__Activity__: When counting, include every line of the data that holds "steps", then state the total alone.

__Data excerpt__:
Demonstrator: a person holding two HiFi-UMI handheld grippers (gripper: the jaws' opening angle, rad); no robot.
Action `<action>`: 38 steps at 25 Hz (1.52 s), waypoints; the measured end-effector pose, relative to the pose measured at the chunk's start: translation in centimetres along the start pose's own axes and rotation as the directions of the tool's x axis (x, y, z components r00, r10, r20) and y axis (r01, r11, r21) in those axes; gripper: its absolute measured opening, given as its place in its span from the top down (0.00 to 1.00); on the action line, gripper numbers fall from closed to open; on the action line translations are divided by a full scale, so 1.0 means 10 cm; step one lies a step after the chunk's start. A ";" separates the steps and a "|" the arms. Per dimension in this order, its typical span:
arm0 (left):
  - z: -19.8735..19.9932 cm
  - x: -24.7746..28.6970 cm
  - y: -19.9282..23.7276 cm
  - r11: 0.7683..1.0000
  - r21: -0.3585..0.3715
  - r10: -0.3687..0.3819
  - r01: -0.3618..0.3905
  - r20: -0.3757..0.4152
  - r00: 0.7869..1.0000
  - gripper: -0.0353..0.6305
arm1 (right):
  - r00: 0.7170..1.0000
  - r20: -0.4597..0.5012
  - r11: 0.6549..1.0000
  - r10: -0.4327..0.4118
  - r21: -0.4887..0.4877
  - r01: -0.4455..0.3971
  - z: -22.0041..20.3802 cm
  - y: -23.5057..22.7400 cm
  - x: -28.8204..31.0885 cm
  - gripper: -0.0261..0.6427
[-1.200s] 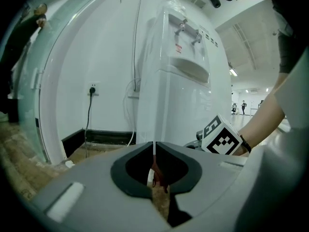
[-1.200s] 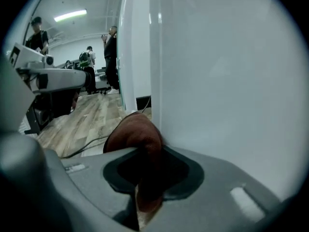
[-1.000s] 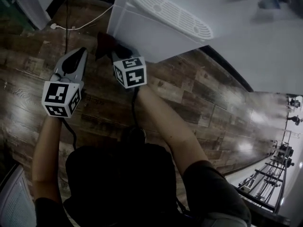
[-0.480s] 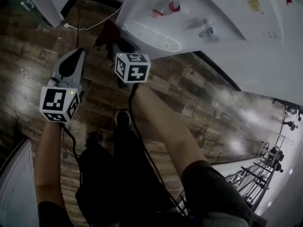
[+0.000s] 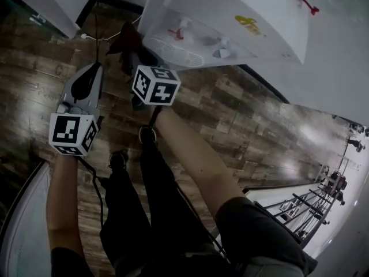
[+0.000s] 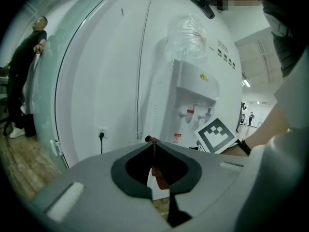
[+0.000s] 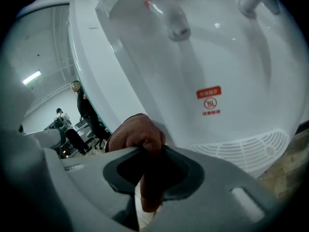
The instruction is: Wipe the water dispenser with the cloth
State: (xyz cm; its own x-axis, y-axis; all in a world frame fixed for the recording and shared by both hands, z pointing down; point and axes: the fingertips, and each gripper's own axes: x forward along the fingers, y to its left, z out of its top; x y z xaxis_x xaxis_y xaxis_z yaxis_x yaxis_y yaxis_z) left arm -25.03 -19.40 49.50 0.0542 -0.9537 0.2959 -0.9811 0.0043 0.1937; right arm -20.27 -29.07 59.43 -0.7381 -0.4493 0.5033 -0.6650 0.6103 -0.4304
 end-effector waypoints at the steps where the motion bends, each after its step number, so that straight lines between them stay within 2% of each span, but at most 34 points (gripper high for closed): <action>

__Written response__: 2